• EXERCISE GOAL
Your copy of the data should match it exactly, leaving out only the pictures.

[Start of section]

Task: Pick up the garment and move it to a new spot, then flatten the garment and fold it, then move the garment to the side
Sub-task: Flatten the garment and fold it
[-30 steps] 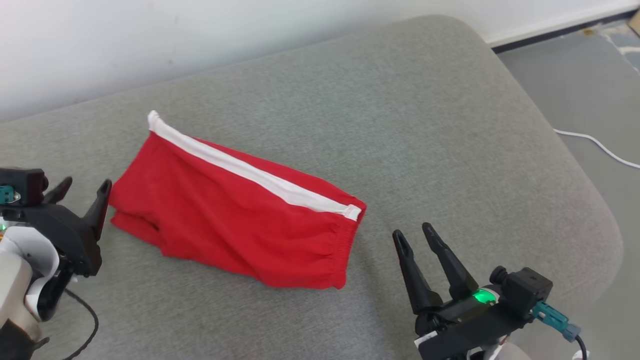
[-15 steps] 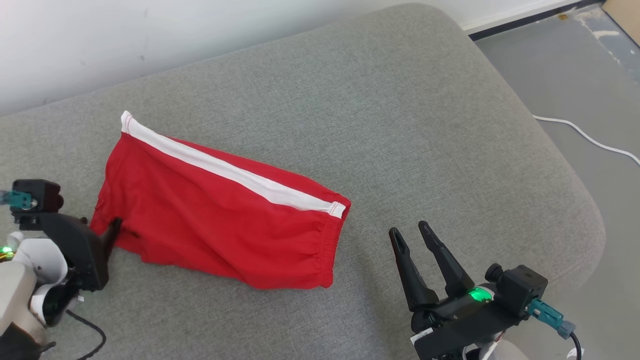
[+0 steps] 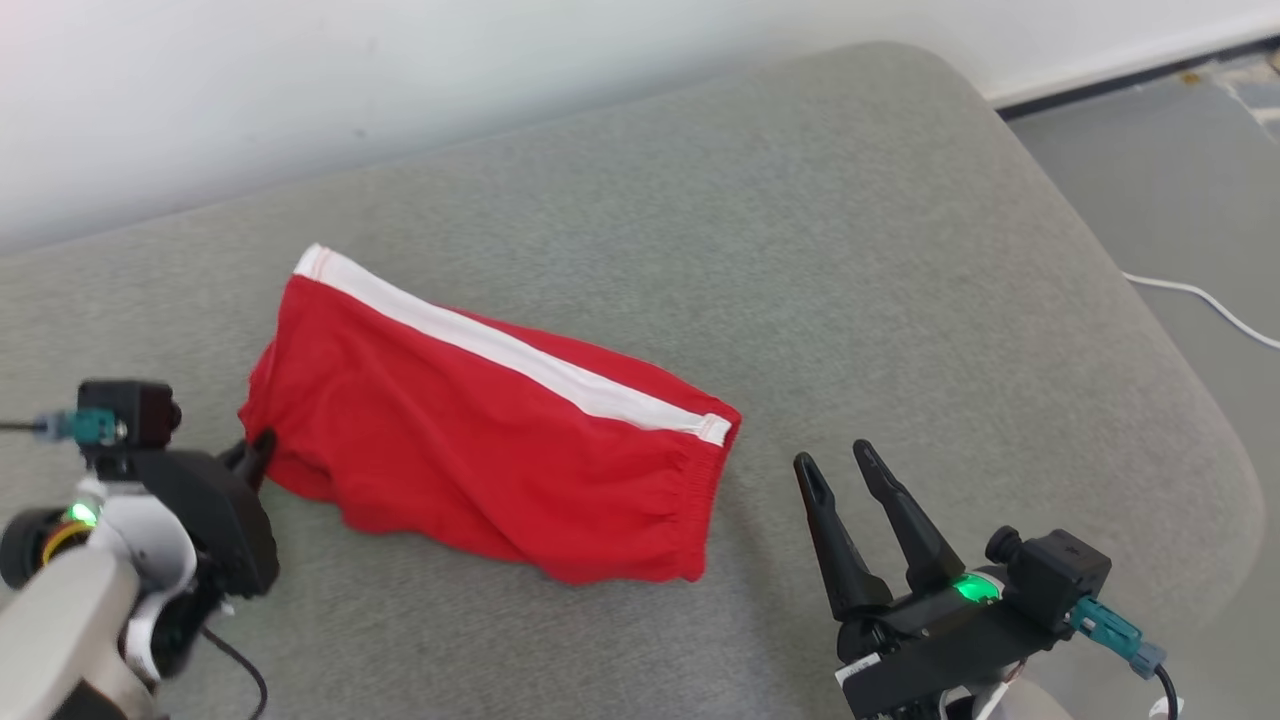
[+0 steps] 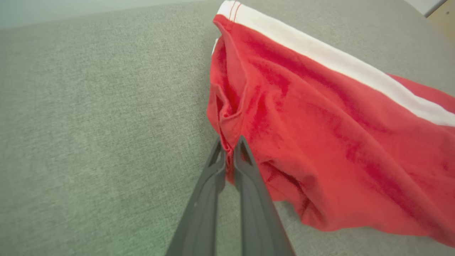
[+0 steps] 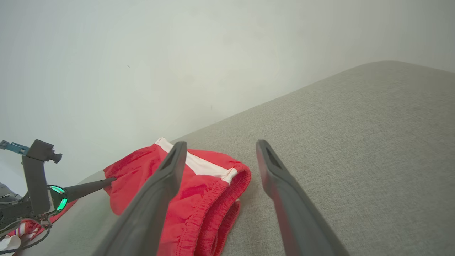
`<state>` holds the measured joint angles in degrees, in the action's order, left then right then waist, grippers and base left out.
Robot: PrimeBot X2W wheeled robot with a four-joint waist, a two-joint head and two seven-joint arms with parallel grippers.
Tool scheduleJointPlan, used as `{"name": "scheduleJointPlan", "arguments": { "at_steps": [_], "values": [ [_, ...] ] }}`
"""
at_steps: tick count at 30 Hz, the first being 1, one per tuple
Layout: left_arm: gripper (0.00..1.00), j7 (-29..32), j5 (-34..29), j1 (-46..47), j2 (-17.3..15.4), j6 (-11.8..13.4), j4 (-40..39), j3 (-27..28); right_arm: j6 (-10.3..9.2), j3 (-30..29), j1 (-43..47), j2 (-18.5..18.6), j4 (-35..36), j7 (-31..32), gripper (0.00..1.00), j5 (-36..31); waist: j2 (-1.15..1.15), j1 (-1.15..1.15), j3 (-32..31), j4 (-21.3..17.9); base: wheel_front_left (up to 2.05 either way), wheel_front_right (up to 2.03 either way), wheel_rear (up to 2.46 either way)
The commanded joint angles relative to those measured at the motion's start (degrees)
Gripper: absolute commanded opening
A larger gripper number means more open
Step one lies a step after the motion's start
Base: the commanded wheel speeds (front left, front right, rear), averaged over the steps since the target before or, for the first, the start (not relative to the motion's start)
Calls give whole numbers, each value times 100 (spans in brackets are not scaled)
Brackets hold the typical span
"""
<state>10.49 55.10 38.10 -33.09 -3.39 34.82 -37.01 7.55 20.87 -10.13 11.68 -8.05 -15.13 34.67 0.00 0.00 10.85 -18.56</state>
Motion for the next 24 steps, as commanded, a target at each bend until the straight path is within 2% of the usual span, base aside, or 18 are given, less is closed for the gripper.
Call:
{"name": "scheduleJointPlan", "arguments": {
  "at_steps": [1, 4, 15, 19, 23, 24],
  "values": [
    [0, -150, 55, -269, 10, 80, -133, 50, -14, -15, 95, 18, 16, -2, 100, -38, 0, 0, -201, 248, 0, 0, 0],
    [0, -431, 79, -614, 32, 213, -482, 101, -14, -137, 201, 33, 3, -2, 100, -17, 0, 0, -306, 440, 0, 0, 0],
    [0, -1191, 323, -2123, 263, 960, -1765, 209, -14, -639, 813, -96, -31, -2, 100, -64, 0, 0, -626, 1085, 0, 0, 0],
    [0, -1319, 417, -2530, 386, 1075, -1982, 208, -14, -834, 1037, -140, -35, -1, 100, -65, 0, 0, -697, 1244, 0, 0, 0],
    [0, -1406, 462, -2693, 487, 1085, -1962, 169, -14, -897, 1166, -129, -57, -2, 100, -90, 0, 0, -747, 1332, 0, 0, 0],
    [16, -1457, 486, -2740, 532, 1091, -1939, 183, -14, -895, 1175, -128, -53, -2, 100, -104, 0, 0, -757, 1341, 0, 0, 0]
  ]
}}
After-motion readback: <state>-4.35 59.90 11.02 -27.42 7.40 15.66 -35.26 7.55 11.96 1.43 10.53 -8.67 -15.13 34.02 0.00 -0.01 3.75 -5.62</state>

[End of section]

• ANSWER TO THE PROBLEM
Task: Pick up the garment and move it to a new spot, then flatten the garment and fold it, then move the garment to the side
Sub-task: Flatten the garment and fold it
[-30 steps] 
[-15 steps] 
[+0 steps] 
[+0 steps] 
[+0 steps] 
`<state>` holds the measured joint angles in degrees, in the action's order, left then right then waist, grippers and base left out.
Robot: PrimeBot X2W wheeled robot with a four-joint waist, a two-joint head and two seven-joint arms with parallel grippers.
Tool scheduleJointPlan, used as `{"name": "scheduleJointPlan", "arguments": { "at_steps": [_], "values": [ [_, ...] ] }}`
"""
at_steps: tick count at 30 Hz, the first being 1, one per tuple
Layout: left_arm: gripper (0.00..1.00), j7 (-29..32), j5 (-34..29), j1 (-46..47), j2 (-17.3..15.4), j6 (-11.8..13.4), j4 (-40..39), j3 (-27..28); right_arm: j6 (-10.3..9.2), j3 (-30..29), j1 (-43..47), j2 (-18.5..18.6), j4 (-35..36), j7 (-31..32), gripper (0.00..1.00), j5 (-36..31); waist: j2 (-1.15..1.15), j1 (-1.15..1.15), j3 (-32..31), j4 (-21.3..17.9); base: wheel_front_left (up to 2.05 either way), wheel_front_right (up to 2.03 either way), wheel_rear (up to 2.46 either way)
The commanded joint angles relative to those measured at the motion's start (degrees)
Gripper: absolute commanded opening
A larger gripper number means more open
Step one lies a step after the motion's start
Base: the commanded wheel speeds (front left, front right, rear), averaged over the steps since the target before or, for the first, the start (not relative to the motion's start)
Calls give whole numbers, each value times 100 (spans in brackets are not scaled)
Brackets hold the typical span
"""
<state>10.49 55.10 38.10 -33.09 -3.39 34.82 -37.01 7.55 20.87 -10.13 11.68 -8.05 -15.13 34.67 0.00 0.00 10.85 -18.56</state>
Motion for the next 24 steps, as commanded, a target at each bend until the straight path is within 2% of the usual span, base aside, or 18 are given, less is closed for the gripper.
Call:
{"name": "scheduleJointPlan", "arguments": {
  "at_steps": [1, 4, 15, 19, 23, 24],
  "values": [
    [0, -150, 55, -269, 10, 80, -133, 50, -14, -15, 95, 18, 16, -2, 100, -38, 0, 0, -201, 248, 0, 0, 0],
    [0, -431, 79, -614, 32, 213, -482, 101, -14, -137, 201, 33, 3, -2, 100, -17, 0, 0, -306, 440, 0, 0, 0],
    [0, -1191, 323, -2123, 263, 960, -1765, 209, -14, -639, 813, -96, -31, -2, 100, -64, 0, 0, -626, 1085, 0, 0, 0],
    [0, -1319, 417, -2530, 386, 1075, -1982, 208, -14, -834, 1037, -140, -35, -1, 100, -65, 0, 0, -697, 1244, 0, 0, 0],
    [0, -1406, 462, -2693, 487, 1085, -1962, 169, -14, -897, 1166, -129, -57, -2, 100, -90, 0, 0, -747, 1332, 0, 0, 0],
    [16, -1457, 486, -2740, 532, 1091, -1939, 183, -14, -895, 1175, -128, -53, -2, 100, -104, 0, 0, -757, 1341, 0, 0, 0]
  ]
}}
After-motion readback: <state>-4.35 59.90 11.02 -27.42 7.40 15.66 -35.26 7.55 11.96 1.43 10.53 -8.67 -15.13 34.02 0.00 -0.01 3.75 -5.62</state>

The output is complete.